* **Exercise**
Line by line, repeat the data below exactly, beginning at the first line and ending at the line with "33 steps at". Omit pictures.

* **Records shown**
- Opening Delimiter -

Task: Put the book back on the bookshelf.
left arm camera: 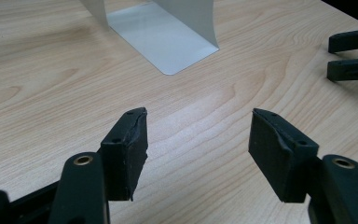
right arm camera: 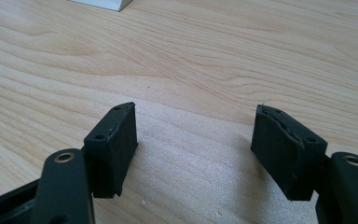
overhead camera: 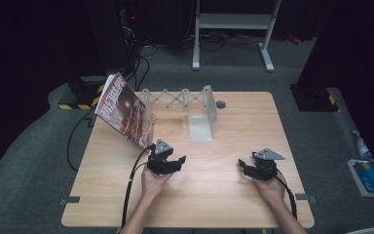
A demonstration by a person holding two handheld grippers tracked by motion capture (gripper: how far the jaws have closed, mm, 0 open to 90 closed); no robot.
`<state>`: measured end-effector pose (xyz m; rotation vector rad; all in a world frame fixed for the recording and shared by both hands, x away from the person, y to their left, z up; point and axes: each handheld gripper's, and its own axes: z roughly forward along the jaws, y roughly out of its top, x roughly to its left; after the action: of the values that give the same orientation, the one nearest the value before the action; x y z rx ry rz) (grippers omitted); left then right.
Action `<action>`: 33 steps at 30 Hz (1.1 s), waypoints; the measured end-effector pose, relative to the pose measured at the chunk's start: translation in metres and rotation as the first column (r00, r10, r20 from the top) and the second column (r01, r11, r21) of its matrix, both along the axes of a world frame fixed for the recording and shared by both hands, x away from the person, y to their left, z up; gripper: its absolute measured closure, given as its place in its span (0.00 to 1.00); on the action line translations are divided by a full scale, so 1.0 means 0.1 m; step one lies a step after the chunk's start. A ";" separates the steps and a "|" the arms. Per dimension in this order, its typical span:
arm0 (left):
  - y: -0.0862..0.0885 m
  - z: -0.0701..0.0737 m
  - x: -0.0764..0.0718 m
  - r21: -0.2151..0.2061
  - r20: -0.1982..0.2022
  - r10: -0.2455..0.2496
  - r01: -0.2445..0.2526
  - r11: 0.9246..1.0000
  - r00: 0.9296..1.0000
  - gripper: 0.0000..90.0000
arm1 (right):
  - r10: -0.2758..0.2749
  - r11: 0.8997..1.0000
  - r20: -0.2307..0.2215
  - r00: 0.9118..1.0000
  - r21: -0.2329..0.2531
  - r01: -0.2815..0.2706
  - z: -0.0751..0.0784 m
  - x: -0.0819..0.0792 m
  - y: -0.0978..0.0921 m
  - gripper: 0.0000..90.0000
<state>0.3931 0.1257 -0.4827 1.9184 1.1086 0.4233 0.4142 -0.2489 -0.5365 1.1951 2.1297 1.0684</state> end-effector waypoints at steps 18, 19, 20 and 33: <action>-0.13 -0.19 0.12 0.031 0.018 0.014 -0.015 0.999 1.000 0.43 | 0.002 1.000 0.000 1.000 -0.001 -0.002 0.00 0.00 0.00 0.35; -0.14 -0.21 0.13 0.030 0.015 0.017 -0.017 0.999 1.000 0.43 | 0.002 1.000 0.000 1.000 0.000 -0.002 0.00 0.00 0.00 0.34; -0.15 -0.23 0.14 0.027 0.011 0.019 -0.019 0.999 1.000 0.43 | 0.001 1.000 -0.001 1.000 0.001 -0.001 0.00 0.00 0.00 0.35; -0.15 -0.33 0.23 0.033 -0.028 0.051 -0.050 0.998 0.998 0.43 | 0.001 1.000 -0.003 1.000 0.001 -0.001 0.00 0.01 0.00 0.34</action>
<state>0.4159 0.1111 -0.5159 1.9334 1.1777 0.4449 0.4148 -0.2492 -0.5365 1.1973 2.1318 1.0692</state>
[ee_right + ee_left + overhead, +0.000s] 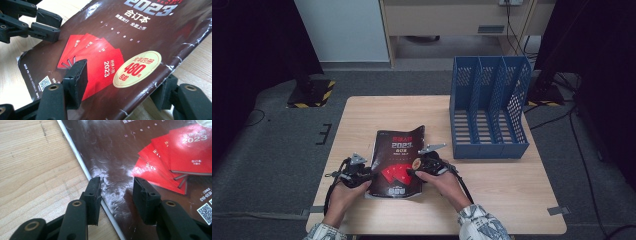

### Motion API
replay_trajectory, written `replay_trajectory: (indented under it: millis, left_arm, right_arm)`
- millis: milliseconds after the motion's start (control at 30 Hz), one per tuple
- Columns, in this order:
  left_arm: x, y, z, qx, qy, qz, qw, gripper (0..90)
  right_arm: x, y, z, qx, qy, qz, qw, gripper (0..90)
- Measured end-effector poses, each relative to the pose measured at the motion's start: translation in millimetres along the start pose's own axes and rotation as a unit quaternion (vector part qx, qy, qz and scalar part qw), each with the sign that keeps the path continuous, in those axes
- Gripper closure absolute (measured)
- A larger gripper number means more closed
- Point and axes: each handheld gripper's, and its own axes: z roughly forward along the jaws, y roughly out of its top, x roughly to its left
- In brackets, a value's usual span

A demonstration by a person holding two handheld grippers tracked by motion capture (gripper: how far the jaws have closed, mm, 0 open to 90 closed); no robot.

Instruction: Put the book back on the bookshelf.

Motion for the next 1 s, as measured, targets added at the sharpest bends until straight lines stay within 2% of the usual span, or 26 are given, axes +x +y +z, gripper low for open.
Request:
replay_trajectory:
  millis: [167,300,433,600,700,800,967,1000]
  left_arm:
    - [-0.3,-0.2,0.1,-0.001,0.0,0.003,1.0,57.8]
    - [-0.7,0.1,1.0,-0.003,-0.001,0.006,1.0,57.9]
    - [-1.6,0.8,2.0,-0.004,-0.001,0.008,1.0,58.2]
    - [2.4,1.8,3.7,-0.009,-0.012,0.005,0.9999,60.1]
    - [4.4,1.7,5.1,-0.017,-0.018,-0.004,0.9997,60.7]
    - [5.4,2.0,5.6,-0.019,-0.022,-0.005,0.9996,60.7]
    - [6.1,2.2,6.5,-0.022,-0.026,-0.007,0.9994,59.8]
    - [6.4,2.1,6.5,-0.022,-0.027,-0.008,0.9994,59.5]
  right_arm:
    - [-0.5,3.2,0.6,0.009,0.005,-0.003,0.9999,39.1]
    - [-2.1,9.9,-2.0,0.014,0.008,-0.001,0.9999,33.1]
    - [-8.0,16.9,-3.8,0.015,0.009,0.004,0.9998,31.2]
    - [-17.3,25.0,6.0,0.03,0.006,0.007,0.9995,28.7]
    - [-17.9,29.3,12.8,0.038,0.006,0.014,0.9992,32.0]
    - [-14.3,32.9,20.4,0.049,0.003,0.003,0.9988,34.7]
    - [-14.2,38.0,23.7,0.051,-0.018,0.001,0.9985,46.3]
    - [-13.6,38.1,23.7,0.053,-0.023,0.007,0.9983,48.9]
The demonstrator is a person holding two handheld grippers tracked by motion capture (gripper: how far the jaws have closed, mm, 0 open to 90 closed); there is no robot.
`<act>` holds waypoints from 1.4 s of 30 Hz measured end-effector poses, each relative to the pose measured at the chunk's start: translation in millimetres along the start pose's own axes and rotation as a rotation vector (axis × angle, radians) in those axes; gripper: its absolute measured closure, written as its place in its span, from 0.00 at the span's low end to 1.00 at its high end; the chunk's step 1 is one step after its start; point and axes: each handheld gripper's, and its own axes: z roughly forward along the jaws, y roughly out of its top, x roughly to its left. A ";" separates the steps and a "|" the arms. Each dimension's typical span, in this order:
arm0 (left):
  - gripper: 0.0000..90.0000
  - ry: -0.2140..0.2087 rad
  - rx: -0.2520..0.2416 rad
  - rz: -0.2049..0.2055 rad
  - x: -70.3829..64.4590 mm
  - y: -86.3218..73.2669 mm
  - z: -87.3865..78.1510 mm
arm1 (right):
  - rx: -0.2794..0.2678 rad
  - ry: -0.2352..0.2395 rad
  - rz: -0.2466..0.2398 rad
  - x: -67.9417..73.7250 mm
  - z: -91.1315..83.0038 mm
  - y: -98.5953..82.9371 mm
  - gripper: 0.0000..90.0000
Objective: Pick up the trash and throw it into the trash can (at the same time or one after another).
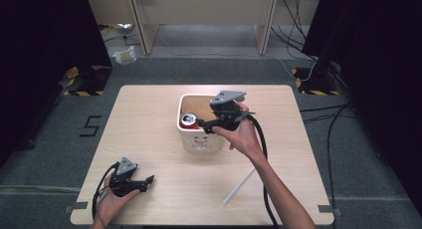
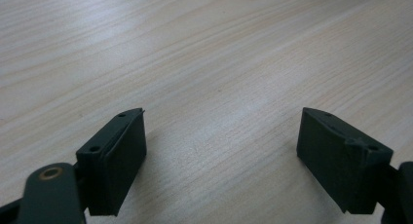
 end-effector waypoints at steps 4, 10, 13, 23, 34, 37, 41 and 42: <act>0.19 0.001 -0.002 0.000 0.0 0.0 0.2 | -0.028 -0.013 0.001 -1.6 -14.2 -4.2 0.30; 0.19 0.001 -0.001 0.000 0.0 0.0 0.1 | -0.049 -0.032 0.007 -1.3 -32.2 -14.1 0.30; 0.19 0.001 0.000 0.001 0.0 0.0 0.1 | -0.054 -0.036 0.014 -1.7 -36.4 -20.1 0.30; 0.19 0.001 0.000 0.000 0.0 0.0 0.1 | -0.059 -0.050 0.046 -8.4 -47.0 -39.4 0.30; 0.19 0.001 0.000 -0.001 -0.1 0.0 0.1 | -0.041 -0.083 0.071 -10.0 -54.1 -67.8 0.30; 0.19 0.001 0.000 -0.001 -0.1 0.0 0.1 | -0.020 -0.089 0.072 -7.8 -54.4 -78.4 0.30; 0.19 0.002 -0.001 0.000 -0.1 0.0 0.1 | -0.006 -0.097 0.083 -7.3 -55.4 -91.7 0.30; 0.19 0.001 0.000 -0.001 -0.1 0.0 0.1 | -0.001 -0.106 0.090 -7.3 -56.1 -97.4 0.30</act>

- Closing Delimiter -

* **Solution to the exercise**
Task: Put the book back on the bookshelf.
left arm camera: 
right arm camera: 
overhead camera: 
A demonstration by a person holding two handheld grippers tracked by motion capture (gripper: how far the jaws have closed, mm, 0 open to 90 closed); no robot.
`<state>`: measured end-effector pose (xyz m; rotation vector rad; all in a world frame fixed for the recording and shared by both hands, x away from the person, y to their left, z up; point and axes: each handheld gripper's, and its own axes: z roughly forward along the jaws, y roughly out of its top, x roughly to its left; after the action: of the values that give the same orientation, the one nearest the value before the action; x y z rx ry rz) (grippers omitted); left then right.
Action `<action>`: 33 steps at 30 Hz (1.1 s), waypoints; the measured end-effector pose, relative to the pose measured at the chunk's start: translation in metres and rotation as the first column (r00, r10, r20 from the top) and the second column (r01, r11, r21) of its matrix, both along the axes of a world frame fixed for the recording and shared by both hands, x away from the person, y to their left, z up; gripper: its absolute measured closure, given as its place in its span (0.00 to 1.00); on the action line translations are divided by a full scale, so 1.0 means 0.1 m; step one lies a step after the chunk's start. A ";" separates the steps and a "|" the arms. Per dimension in this order, its typical span:

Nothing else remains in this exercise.